* _YOUR OBJECTIVE_: Extract, from the listing that follows, each line containing the word "surface".
------------------------
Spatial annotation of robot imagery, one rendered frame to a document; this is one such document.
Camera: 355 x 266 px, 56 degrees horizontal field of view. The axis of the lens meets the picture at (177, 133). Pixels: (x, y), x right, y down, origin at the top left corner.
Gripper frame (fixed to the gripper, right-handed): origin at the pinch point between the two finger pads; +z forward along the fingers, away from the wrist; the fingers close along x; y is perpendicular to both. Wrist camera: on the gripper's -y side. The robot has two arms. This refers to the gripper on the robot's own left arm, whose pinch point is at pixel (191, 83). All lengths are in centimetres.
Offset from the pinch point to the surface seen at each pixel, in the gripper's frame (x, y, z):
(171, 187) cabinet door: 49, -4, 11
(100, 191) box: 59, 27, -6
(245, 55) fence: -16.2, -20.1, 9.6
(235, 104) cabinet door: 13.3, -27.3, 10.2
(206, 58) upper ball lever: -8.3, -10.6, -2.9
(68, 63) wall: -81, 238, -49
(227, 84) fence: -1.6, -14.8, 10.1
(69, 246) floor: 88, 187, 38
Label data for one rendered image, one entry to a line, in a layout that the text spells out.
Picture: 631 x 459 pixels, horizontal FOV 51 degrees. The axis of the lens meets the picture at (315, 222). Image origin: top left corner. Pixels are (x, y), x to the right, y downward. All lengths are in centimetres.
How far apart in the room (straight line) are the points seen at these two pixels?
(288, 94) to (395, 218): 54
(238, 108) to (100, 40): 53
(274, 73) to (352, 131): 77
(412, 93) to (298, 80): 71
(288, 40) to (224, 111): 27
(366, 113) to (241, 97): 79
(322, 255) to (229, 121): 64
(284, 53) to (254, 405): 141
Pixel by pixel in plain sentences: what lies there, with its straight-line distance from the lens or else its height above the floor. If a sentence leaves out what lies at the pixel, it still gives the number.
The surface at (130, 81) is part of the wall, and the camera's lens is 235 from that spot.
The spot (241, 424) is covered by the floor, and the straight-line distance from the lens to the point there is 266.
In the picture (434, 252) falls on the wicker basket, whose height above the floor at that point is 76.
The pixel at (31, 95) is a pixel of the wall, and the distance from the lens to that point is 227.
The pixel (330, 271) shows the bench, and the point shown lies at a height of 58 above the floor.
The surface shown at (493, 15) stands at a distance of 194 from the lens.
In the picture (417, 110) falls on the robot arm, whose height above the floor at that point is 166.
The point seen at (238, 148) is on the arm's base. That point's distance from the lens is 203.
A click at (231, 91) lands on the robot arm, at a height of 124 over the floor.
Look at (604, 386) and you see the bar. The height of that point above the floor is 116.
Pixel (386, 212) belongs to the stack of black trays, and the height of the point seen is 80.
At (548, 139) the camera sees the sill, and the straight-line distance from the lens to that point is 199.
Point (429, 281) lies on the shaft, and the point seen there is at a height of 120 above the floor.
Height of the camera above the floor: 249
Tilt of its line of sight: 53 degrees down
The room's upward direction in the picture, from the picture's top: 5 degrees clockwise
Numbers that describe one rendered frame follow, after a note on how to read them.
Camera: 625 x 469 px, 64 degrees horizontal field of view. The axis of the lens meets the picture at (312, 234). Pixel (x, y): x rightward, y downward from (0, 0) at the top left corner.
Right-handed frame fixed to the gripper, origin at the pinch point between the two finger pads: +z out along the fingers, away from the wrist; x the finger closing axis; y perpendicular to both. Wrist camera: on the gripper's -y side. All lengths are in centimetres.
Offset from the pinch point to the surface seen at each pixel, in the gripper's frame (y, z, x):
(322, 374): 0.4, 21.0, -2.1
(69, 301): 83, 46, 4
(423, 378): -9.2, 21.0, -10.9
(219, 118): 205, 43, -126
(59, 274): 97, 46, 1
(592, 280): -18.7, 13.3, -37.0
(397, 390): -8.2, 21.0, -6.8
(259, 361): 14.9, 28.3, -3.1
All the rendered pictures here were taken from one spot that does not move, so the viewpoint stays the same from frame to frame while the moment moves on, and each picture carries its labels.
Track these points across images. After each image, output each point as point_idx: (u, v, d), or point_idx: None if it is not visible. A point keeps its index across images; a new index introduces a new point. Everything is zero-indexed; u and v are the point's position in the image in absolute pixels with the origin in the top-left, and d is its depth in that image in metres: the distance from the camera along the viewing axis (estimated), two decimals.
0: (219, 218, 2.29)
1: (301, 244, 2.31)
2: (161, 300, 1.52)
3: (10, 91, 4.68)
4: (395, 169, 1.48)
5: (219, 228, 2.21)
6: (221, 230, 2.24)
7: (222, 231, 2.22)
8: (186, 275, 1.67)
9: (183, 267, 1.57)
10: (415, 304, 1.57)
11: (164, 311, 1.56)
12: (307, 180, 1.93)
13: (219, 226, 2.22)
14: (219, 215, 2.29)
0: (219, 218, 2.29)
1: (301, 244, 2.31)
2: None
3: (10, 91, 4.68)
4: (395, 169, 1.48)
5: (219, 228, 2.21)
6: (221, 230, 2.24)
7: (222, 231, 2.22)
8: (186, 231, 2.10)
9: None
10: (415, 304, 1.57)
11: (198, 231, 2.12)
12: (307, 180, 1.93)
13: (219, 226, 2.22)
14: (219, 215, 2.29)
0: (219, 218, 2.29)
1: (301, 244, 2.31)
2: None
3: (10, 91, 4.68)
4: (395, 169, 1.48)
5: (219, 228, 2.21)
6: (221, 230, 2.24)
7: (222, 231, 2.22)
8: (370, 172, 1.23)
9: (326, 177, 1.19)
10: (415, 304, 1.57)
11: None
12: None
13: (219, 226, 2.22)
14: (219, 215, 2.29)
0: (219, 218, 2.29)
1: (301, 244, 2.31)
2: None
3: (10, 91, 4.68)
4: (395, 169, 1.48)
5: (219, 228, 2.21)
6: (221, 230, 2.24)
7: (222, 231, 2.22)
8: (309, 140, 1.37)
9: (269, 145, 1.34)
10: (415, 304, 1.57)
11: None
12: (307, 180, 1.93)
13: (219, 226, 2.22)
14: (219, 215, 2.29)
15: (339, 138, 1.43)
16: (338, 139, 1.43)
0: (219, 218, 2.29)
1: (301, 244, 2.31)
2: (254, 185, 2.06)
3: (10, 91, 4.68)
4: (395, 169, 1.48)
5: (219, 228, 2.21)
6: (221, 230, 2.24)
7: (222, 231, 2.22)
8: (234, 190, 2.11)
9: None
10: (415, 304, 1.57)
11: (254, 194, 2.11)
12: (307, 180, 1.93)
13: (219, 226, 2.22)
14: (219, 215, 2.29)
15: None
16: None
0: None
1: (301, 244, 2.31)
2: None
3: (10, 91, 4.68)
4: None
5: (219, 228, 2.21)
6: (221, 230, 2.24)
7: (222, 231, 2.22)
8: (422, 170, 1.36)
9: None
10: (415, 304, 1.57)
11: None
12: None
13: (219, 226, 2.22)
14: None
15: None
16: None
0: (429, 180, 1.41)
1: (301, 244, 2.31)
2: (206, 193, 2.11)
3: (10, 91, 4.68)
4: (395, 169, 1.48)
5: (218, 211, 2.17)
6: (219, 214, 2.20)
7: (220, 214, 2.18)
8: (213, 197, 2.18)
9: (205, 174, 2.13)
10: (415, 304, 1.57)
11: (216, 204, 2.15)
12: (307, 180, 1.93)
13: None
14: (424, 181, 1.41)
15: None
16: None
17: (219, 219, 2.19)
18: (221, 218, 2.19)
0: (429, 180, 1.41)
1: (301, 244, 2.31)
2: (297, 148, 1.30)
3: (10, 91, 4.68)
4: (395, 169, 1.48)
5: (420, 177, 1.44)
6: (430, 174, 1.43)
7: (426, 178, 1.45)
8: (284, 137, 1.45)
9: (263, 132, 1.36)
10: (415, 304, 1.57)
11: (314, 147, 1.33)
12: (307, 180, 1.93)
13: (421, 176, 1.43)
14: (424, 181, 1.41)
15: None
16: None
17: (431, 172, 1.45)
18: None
------------------------
* _REPLY_:
Offset from the pinch point to the surface seen at each pixel, in the gripper's frame (x, y, z):
The surface at (130, 81) is part of the wall, and the camera's lens is 235 from that spot.
The surface shown at (493, 15) stands at a distance of 194 from the lens.
Offset from the pinch point to the surface seen at each pixel, in the gripper's frame (y, z, x):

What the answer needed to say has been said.